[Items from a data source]

= = = = =

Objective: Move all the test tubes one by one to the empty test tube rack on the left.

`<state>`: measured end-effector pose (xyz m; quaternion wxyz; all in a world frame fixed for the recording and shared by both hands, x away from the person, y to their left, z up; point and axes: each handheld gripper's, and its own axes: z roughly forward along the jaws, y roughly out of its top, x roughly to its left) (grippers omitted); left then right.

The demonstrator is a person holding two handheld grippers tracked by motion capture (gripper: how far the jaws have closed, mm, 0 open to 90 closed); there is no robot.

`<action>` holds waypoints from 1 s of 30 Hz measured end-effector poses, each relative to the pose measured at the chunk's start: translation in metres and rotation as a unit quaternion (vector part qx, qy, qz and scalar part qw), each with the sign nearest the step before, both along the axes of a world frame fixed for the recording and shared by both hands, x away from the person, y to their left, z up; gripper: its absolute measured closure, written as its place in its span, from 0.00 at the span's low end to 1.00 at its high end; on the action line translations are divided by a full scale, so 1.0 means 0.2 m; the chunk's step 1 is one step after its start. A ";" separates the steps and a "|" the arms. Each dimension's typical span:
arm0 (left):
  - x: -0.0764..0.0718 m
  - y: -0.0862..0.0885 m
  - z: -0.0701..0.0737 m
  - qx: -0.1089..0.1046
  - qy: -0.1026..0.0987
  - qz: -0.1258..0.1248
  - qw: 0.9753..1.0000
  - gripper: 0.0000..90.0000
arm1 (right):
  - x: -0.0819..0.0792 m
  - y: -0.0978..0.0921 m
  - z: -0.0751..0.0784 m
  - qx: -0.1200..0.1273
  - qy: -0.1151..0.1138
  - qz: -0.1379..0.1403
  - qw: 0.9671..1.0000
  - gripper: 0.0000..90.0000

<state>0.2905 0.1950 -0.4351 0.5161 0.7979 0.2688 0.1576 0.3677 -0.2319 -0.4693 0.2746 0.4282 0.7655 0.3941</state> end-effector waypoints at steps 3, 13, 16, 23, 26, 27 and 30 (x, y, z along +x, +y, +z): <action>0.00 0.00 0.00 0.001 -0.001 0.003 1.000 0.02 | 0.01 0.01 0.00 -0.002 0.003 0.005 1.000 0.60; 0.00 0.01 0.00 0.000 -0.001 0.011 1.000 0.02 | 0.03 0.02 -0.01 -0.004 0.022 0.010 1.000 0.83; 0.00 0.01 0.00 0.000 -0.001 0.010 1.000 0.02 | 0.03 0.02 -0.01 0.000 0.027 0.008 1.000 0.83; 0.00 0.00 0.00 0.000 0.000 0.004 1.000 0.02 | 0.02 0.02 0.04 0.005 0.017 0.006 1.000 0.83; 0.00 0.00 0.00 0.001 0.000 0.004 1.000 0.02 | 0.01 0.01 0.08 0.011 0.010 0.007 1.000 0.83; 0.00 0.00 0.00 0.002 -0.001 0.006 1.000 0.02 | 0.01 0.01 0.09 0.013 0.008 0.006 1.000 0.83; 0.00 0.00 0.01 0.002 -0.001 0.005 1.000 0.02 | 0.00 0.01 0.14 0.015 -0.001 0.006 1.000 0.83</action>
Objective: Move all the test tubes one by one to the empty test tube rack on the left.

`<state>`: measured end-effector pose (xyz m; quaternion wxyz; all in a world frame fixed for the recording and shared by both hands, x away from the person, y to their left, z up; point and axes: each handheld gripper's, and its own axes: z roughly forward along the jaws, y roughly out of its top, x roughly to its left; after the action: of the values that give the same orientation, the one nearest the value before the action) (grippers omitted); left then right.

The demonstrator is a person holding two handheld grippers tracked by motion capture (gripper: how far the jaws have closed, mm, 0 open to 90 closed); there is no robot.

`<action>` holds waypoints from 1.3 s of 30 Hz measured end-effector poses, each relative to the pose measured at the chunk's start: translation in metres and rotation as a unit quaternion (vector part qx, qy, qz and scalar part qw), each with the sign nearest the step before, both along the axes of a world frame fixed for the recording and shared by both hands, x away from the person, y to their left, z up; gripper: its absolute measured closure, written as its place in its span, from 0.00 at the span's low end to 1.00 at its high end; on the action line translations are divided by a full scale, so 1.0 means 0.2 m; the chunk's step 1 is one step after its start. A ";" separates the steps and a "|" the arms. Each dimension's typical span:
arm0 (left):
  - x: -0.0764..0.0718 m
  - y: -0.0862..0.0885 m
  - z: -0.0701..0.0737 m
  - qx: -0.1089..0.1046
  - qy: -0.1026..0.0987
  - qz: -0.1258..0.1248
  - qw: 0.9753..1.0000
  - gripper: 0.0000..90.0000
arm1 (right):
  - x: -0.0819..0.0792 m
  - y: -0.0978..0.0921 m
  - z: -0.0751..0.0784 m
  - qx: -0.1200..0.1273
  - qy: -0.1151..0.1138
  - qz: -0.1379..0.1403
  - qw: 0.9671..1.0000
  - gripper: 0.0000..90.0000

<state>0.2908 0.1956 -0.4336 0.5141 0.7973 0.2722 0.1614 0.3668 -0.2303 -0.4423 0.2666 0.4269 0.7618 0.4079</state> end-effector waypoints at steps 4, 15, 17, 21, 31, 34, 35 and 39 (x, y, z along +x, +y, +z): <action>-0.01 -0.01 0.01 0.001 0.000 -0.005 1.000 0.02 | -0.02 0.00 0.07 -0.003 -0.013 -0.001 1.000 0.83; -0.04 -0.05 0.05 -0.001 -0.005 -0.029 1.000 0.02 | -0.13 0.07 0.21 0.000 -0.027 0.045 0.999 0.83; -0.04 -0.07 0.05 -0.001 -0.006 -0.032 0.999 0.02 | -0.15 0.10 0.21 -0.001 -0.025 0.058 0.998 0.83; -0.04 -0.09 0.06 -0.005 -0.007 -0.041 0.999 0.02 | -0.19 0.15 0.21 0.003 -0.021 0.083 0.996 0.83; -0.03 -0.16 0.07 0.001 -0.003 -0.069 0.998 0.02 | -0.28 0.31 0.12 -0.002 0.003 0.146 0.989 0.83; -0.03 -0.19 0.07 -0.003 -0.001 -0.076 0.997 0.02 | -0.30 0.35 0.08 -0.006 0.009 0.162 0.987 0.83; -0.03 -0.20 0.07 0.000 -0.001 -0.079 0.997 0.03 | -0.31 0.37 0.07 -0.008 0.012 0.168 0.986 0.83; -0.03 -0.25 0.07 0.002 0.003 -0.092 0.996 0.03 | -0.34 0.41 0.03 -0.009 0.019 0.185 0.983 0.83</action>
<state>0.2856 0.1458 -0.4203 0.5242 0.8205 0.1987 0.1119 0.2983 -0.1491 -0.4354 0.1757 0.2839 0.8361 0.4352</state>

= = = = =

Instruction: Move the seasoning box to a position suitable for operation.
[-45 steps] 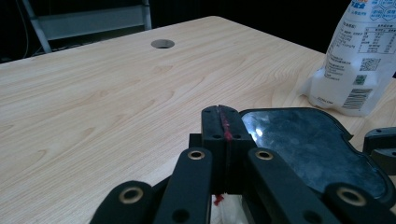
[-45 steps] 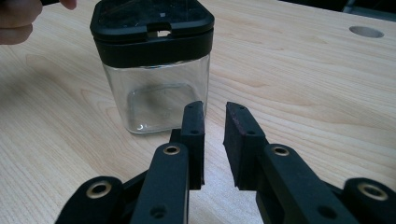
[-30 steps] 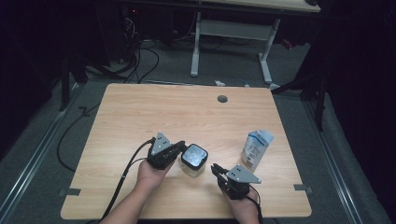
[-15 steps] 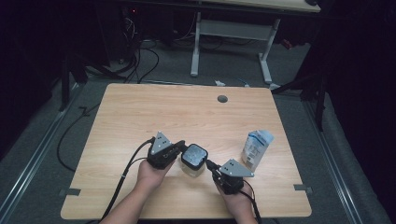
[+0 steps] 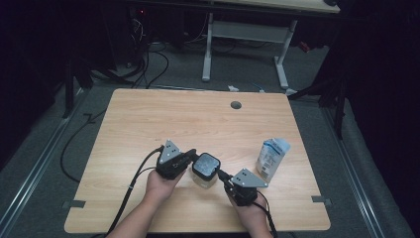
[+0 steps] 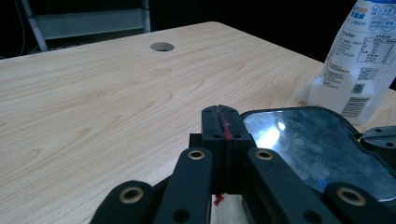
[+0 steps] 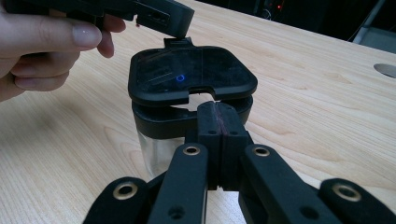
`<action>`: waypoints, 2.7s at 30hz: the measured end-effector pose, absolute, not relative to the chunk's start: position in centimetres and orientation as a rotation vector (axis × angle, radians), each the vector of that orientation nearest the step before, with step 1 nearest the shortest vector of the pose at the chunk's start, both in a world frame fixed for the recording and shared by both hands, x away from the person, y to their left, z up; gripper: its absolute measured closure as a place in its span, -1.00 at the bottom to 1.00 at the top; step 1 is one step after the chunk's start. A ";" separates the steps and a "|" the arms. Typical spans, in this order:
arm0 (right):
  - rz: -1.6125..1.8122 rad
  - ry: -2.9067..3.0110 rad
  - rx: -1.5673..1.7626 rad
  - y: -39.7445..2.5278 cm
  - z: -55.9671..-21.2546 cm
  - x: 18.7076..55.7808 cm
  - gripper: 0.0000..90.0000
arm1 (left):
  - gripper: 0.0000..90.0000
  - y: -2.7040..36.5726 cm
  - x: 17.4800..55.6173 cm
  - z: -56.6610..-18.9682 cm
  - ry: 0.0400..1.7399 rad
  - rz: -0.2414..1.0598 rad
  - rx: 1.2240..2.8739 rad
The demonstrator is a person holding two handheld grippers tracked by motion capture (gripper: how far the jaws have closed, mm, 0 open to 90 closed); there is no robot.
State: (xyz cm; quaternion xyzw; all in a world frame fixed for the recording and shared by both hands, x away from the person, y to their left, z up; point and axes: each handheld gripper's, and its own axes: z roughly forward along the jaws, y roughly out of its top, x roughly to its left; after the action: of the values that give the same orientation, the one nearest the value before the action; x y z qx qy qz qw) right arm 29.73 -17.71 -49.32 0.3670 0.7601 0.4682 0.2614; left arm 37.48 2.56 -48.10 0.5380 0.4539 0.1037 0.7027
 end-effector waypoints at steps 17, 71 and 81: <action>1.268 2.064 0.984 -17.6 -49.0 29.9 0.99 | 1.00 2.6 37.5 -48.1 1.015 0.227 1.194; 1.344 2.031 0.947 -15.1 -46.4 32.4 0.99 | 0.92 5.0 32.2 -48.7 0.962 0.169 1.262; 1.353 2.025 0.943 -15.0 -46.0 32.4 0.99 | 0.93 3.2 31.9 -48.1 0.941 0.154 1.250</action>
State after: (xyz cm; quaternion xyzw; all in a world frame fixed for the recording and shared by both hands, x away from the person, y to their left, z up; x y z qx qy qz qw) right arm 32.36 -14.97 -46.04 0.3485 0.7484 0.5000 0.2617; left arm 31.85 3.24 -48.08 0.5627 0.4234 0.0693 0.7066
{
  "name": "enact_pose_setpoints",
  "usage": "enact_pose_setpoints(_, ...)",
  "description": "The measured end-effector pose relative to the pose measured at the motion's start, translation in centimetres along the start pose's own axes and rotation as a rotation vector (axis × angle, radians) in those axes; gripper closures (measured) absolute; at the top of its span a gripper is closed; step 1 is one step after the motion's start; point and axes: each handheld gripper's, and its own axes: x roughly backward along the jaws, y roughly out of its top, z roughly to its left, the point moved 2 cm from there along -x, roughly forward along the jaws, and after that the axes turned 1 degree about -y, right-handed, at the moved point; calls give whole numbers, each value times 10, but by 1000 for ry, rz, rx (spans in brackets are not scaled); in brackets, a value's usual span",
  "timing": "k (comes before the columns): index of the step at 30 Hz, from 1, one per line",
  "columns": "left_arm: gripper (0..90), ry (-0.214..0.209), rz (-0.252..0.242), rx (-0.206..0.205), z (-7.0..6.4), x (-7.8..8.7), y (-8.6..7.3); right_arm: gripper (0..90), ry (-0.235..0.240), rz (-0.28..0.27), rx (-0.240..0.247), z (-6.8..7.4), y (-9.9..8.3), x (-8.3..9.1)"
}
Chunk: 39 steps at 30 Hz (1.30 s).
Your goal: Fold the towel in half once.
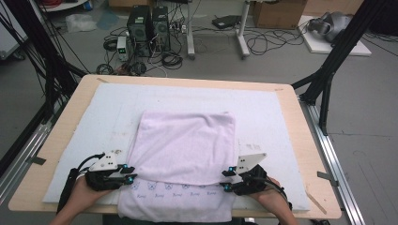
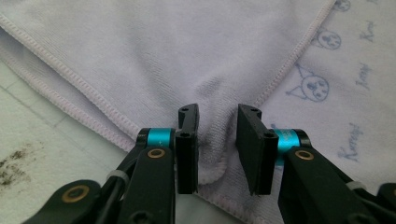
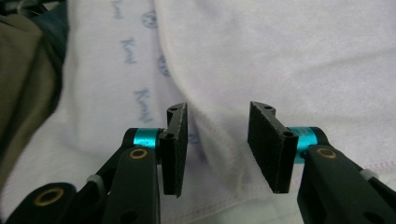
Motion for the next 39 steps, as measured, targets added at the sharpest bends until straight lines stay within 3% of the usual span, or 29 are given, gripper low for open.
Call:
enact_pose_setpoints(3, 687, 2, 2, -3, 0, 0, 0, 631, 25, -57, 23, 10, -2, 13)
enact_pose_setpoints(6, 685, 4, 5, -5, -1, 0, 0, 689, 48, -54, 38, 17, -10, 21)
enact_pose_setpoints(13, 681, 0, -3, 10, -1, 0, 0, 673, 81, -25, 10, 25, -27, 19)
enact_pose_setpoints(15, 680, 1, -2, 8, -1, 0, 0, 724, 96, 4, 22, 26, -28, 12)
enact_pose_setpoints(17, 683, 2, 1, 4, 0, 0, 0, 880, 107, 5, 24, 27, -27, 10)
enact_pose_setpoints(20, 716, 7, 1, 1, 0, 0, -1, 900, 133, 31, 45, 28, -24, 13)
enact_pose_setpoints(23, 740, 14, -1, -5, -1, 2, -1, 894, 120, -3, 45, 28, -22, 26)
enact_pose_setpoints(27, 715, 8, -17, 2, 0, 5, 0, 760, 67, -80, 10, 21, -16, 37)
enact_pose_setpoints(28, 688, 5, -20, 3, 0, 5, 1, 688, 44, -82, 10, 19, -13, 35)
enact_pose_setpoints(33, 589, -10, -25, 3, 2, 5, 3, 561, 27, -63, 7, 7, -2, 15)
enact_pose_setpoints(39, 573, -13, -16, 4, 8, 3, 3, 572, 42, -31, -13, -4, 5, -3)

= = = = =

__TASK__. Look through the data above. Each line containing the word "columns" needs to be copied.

__REPLY TO THE TASK__.
  "timing": "k (comes before the columns): index of the step at 30 Hz, from 1, one per line",
  "columns": "left_arm: gripper (0..90), ry (-0.214..0.209), rz (-0.252..0.242), rx (-0.206..0.205), z (-7.0..6.4), x (-7.8..8.7), y (-8.6..7.3); right_arm: gripper (0..90), ry (-0.235..0.240), rz (-0.28..0.27), rx (-0.240..0.247), z (-6.8..7.4), y (-9.9..8.3), x (-8.3..9.1)"

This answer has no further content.